What this task involves: Locate the line bearing "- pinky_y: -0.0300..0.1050" in the material below, then reproduce it and each following line up to and including the line bearing "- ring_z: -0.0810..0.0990".

Given information:

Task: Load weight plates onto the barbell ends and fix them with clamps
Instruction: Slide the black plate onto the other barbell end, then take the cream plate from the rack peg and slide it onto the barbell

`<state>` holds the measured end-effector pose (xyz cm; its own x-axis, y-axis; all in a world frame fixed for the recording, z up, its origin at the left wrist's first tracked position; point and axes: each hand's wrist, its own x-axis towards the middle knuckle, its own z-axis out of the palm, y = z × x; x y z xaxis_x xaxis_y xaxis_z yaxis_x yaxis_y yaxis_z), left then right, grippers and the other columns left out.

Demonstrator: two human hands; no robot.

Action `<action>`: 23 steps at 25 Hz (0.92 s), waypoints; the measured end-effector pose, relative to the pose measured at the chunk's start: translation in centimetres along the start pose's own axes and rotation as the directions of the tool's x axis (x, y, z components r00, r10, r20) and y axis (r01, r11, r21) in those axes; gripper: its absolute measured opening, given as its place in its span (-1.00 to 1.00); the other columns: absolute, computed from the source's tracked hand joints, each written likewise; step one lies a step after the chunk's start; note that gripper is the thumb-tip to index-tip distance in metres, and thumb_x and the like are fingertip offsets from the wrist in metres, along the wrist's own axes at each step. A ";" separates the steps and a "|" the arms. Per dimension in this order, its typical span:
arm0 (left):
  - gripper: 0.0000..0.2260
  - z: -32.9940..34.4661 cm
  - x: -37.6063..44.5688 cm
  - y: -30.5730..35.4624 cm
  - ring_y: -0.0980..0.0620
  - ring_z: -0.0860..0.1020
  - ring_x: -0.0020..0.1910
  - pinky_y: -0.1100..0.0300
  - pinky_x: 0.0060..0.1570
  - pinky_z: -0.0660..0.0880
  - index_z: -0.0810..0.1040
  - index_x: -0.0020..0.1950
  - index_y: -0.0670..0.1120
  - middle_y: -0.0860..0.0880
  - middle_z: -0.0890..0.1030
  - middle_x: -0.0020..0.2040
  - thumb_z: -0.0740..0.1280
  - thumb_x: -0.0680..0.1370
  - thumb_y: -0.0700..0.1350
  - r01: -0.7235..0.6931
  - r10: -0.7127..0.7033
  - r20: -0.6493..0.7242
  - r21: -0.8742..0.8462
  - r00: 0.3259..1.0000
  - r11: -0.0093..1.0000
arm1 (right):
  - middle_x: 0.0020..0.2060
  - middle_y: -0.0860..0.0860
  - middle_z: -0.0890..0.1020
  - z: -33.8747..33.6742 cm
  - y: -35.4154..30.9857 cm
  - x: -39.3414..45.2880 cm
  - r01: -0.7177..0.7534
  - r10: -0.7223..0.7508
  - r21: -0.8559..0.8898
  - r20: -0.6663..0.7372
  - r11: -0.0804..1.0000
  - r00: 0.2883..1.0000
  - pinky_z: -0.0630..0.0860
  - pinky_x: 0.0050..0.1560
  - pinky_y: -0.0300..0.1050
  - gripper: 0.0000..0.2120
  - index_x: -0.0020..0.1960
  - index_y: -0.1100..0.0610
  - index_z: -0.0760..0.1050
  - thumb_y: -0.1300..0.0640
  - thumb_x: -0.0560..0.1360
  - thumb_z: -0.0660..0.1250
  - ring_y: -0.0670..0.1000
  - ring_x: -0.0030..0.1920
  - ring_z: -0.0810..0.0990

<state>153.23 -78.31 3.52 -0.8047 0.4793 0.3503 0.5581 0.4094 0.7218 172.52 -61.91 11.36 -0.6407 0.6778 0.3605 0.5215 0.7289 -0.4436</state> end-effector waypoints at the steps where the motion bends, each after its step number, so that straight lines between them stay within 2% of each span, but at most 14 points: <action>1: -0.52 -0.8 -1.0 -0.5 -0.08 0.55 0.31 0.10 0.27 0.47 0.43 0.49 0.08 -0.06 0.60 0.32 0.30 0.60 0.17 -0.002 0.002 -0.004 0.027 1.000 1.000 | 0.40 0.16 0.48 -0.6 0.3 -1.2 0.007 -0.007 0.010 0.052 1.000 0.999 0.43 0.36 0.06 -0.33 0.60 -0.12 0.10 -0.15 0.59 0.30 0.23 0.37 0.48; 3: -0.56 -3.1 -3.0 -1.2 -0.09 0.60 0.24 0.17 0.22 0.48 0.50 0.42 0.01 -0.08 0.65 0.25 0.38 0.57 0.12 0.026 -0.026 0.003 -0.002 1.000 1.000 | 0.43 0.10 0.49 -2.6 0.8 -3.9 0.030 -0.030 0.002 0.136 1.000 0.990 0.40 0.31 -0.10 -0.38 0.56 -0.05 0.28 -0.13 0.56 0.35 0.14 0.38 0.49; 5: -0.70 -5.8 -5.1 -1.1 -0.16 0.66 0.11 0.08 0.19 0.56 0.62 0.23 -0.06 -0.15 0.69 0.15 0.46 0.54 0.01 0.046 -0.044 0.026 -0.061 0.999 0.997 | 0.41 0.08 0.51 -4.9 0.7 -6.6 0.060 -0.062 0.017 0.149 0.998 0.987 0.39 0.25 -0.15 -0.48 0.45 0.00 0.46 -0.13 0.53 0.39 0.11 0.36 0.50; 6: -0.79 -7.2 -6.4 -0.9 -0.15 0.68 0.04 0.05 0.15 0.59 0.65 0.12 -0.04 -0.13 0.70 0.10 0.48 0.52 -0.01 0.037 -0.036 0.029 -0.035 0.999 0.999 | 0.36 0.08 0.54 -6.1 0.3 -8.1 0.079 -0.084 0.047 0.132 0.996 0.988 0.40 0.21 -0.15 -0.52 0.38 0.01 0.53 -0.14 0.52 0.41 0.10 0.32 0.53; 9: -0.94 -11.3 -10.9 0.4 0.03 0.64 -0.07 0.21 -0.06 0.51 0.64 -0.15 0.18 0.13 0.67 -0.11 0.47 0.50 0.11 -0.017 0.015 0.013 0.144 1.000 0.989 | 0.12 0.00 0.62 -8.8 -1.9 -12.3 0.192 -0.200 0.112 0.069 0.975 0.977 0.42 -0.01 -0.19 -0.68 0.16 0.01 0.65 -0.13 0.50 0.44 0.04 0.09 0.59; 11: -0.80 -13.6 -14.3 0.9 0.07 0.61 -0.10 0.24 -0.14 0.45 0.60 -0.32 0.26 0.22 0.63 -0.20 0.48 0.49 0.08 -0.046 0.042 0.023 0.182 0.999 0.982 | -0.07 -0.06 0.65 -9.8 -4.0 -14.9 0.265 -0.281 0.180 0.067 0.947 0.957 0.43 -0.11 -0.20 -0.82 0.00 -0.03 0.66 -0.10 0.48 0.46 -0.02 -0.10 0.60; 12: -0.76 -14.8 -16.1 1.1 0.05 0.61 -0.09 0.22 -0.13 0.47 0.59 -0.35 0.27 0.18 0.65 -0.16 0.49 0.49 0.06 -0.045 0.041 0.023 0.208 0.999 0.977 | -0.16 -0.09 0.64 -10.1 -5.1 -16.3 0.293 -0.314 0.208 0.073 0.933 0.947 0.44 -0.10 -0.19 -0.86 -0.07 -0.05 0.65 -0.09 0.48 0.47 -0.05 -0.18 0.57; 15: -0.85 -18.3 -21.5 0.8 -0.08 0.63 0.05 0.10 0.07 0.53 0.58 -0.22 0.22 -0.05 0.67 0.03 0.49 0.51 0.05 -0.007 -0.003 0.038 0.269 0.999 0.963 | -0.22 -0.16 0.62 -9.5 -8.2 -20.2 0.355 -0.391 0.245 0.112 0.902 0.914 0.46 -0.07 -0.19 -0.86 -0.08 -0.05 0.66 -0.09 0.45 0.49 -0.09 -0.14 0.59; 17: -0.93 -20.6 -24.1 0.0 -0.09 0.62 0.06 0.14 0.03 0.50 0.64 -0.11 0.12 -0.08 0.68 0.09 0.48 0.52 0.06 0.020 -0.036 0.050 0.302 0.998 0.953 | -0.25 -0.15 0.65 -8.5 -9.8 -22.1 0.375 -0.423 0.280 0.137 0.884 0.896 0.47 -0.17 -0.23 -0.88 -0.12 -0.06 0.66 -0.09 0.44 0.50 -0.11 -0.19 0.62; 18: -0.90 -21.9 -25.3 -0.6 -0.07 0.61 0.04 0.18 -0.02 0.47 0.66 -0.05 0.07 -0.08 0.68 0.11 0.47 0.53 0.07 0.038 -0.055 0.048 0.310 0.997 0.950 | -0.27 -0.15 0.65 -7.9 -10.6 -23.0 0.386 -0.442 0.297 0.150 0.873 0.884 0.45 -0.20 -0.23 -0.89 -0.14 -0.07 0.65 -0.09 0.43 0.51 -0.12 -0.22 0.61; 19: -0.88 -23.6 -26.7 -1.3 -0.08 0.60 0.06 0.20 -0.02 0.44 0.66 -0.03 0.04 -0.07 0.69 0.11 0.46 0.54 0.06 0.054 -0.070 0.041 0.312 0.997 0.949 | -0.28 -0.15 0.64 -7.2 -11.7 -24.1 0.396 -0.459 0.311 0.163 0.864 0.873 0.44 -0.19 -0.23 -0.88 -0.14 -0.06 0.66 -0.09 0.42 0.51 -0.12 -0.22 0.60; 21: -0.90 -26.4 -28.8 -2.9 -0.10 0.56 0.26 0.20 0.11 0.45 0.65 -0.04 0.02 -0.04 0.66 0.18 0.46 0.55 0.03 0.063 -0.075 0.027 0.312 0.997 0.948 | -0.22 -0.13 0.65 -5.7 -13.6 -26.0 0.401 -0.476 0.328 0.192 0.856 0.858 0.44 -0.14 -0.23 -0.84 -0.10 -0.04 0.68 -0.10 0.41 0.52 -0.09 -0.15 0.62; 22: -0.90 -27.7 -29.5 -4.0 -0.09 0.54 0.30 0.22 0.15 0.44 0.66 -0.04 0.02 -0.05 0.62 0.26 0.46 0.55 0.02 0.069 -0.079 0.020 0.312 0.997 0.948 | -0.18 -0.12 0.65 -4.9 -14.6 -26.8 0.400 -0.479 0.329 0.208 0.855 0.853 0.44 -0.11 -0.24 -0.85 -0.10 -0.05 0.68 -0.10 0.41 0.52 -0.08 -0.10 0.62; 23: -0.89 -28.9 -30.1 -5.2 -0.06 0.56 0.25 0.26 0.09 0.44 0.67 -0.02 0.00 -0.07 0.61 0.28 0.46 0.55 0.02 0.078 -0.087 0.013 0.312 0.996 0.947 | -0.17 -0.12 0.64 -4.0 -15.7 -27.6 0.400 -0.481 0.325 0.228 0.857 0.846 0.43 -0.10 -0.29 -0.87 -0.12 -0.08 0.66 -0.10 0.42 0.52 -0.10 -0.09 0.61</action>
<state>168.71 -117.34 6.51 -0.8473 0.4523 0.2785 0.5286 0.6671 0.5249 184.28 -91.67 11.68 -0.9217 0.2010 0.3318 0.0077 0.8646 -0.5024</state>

Problem solution:
  - pinky_y: -0.0300..0.1050
  - gripper: 0.0000..0.2120
  - index_x: -0.0020..0.1960
  - index_y: -0.1100..0.0610
  - index_z: -0.0760..0.1050
  - thumb_y: -0.1300..0.0640
  - thumb_x: -0.0560..0.1360
  - thumb_z: -0.0660..0.1250
  - ring_y: -0.0670..0.1000
  - ring_x: -0.0030..0.1920
  - ring_z: -0.0810..0.0990

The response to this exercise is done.